Equatorial Guinea (GQ), a state situated along Africa’s west coast, boasts a population of approximately 760,000 people. HIV/AIDS, diarrhoeal diseases, and malaria are the three most fatal diseases in Africa. Similarly, the top three diseases in Equatorial Guinea are HIV/AIDS, malaria, and lower respiratory tract infection (LRTI).

According to the Central Intelligence Agency, approximately 4.8 percent of adults (about 27,400 people) had HIV/AIDS in 2015. LRTI is most commonly synonymous with pneumonia, but it can refer to bronchitis, bronchiolitis and influenza as well. Viruses, and in some instances bacteria, typically cause LRTI.

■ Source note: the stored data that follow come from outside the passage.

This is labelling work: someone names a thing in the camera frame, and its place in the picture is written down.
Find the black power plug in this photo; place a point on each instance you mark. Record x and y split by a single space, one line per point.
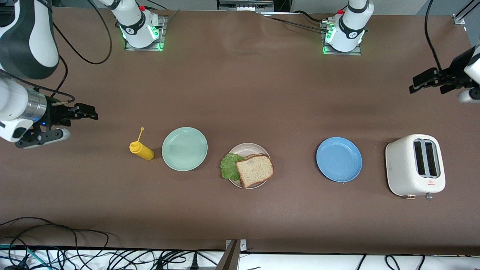
194 262

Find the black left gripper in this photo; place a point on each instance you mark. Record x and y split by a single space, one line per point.
455 71

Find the green lettuce leaf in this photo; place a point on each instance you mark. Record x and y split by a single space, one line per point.
228 168

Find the blue plate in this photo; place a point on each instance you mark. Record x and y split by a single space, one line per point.
339 159

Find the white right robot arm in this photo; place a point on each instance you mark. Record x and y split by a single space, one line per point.
22 37

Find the mint green plate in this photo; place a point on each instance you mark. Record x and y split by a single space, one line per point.
184 149

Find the dark metal frame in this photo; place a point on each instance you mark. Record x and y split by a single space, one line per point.
245 4

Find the aluminium corner frame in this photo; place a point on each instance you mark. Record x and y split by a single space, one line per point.
458 18

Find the yellow mustard squeeze bottle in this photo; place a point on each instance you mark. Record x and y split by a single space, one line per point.
144 152

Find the grey metal bracket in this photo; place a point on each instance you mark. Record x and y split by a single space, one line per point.
230 258

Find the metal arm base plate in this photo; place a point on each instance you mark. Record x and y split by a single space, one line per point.
341 53
162 37

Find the beige plate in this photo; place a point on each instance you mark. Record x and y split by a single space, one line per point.
247 148

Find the white two-slot toaster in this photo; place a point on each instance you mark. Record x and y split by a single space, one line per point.
401 168

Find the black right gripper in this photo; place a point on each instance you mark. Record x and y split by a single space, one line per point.
56 114

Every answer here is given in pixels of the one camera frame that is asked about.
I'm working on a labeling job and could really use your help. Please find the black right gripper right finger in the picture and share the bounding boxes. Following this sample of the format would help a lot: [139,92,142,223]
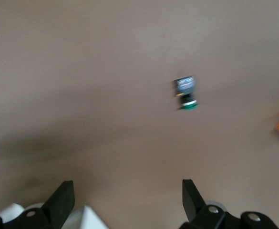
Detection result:
[179,178,279,229]

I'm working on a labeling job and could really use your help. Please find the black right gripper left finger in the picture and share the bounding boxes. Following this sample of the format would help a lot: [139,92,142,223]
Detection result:
[0,180,74,229]

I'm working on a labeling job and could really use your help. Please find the white drawer cabinet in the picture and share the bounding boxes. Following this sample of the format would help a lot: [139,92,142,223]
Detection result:
[0,202,109,229]

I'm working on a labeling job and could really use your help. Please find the green push button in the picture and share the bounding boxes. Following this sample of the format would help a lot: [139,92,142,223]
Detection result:
[171,75,200,112]

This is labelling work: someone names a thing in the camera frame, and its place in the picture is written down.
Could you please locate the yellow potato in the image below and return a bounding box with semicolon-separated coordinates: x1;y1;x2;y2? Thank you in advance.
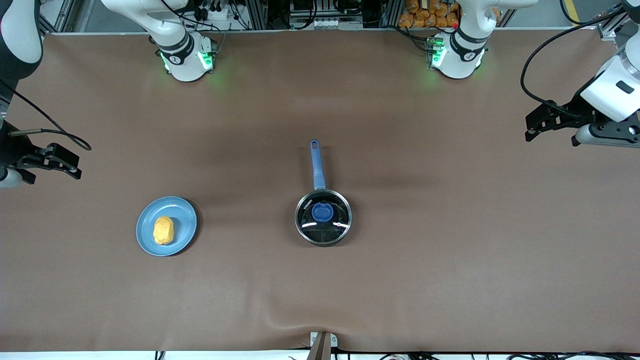
153;216;176;246

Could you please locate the glass lid with blue knob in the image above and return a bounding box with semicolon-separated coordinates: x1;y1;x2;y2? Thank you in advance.
296;191;352;246

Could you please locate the blue round plate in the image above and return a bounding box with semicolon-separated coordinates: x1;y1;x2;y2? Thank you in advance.
136;196;198;257

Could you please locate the pile of orange objects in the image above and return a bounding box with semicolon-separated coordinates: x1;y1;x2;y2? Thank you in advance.
398;0;461;29

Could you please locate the white power strip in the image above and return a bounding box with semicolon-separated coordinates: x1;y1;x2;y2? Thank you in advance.
294;18;352;29

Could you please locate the brown table mat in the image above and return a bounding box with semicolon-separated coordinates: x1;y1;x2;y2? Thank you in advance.
0;27;640;353

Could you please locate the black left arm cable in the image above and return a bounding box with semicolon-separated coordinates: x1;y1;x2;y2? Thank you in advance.
520;6;640;121

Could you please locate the black pot with blue handle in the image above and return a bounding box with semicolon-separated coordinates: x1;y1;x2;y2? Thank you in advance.
295;139;353;247

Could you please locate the aluminium frame profile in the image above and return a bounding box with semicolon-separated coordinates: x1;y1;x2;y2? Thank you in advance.
247;0;270;31

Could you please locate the grey table edge bracket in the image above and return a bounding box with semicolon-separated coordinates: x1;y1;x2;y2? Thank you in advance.
310;331;339;360

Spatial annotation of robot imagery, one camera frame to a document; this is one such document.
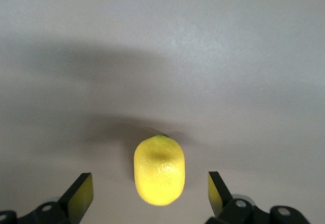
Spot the yellow lemon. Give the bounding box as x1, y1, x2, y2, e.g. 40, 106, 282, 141
133, 134, 186, 207

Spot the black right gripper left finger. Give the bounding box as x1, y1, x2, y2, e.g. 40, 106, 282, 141
0, 172, 94, 224

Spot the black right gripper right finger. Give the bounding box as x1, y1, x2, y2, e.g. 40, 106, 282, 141
205, 171, 311, 224

According to the Institute for Health Metrics and Evaluation (IHME), a research institute that gathers global health statistics, the risk factors that drive the most disability and disease in Equatorial Guinea are child and maternal malnutrition, unsafe sex and air pollution. However, runner-up contributors include dietary risks, high fasting plasma glucose, high systolic blood pressure, high body mass index, alcohol and drug use, unsafe water, sanitation, handwashing and tobacco smoke.

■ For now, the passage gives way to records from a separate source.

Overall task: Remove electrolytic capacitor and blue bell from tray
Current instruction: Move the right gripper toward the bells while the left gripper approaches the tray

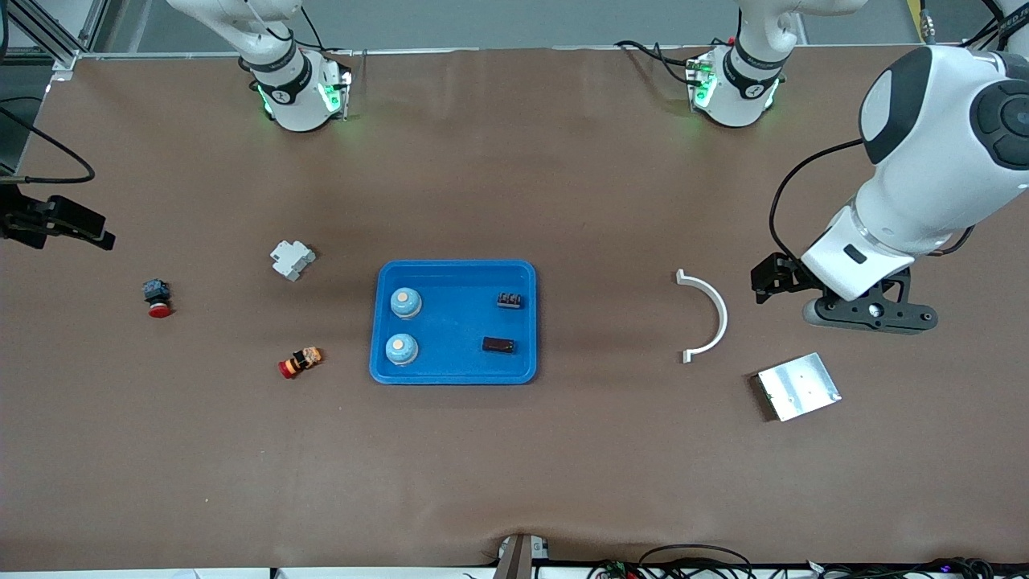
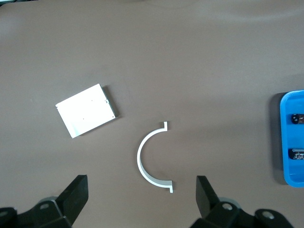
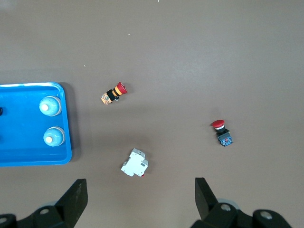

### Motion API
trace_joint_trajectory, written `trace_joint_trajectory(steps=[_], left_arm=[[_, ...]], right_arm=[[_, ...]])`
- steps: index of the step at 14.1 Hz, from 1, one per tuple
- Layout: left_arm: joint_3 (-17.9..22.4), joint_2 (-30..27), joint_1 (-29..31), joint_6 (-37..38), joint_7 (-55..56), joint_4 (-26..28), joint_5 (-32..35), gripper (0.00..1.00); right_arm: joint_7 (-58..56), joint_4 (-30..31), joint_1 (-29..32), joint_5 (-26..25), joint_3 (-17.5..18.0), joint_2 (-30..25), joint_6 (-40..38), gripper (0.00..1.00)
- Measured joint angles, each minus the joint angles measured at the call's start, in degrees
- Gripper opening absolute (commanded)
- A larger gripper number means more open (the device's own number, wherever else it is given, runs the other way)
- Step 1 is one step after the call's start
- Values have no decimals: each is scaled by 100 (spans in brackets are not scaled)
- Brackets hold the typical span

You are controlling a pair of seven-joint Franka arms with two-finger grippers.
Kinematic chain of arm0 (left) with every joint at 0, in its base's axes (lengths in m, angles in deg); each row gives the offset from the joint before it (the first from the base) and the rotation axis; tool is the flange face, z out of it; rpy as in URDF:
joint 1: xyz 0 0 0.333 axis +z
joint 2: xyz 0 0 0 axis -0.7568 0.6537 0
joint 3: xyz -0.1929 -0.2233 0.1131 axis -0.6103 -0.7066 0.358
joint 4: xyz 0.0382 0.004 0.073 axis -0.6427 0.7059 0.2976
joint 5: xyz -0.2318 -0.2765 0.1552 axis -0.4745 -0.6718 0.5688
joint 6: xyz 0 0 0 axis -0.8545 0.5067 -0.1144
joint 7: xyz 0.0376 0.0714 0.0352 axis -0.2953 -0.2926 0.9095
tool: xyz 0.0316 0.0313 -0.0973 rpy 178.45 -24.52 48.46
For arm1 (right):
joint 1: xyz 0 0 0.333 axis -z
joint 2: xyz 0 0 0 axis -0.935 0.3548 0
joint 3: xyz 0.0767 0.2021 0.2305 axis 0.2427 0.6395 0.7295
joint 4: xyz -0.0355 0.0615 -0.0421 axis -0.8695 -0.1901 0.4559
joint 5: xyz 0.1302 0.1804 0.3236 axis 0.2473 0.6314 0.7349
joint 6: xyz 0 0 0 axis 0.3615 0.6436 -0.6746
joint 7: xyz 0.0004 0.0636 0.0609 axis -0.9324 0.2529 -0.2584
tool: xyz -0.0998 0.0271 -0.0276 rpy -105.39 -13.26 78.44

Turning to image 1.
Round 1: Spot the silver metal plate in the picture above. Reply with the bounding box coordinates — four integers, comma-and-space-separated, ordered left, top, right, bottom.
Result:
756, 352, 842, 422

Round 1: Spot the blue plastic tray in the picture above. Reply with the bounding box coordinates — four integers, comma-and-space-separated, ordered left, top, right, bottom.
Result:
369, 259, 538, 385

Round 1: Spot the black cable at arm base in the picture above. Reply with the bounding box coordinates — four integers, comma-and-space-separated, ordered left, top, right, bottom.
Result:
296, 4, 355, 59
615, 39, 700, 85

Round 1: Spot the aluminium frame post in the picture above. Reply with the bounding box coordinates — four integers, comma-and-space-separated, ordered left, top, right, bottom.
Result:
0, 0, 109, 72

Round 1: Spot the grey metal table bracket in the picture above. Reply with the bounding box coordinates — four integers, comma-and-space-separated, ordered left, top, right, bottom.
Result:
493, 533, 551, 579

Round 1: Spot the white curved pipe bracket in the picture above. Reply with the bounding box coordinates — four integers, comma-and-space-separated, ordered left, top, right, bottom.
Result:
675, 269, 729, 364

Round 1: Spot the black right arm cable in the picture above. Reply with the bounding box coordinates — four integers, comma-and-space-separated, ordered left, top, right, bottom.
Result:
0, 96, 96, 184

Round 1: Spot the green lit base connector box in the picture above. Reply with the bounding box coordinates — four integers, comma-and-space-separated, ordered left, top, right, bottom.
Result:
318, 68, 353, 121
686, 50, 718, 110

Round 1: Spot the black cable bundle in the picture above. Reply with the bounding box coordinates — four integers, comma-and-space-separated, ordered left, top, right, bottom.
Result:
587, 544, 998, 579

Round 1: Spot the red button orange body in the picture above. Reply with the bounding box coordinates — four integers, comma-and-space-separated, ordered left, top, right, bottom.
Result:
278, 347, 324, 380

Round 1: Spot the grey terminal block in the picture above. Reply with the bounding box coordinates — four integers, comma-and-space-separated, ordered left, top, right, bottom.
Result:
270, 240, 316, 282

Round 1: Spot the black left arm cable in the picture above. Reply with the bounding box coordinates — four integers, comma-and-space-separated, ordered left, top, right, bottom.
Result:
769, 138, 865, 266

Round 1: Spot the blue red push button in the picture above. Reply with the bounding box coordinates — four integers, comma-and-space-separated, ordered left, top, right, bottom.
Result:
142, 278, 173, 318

Various programs have assisted in the fight against diseases in Equatorial Guinea. In 2004, a malaria control program was introduced on the island of Bioko, Equatorial Guinea. In 2007, the Equatorial Guinea Malaria Control Initiative (EGMCI) reintroduced a similar program in the four provinces on GQ’s mainland. Though it was smaller in scale because of funding limitations, the study demonstrated that vector control through insecticidal nets and the indoor residual spraying (IRS) of houses resulted in a decrease in the number of mosquitoes and greater protection from mosquitoes in a region.

Studies such as these are imperative to decreasing the number of malaria cases within GQ. Though the number of those infected has severely decreased in recent decades, GQ still has one of the highest malaria rates in the world.

Strategic thinking and pragmatic solutions are necessary for the fight against diseases in Equatorial Guinea.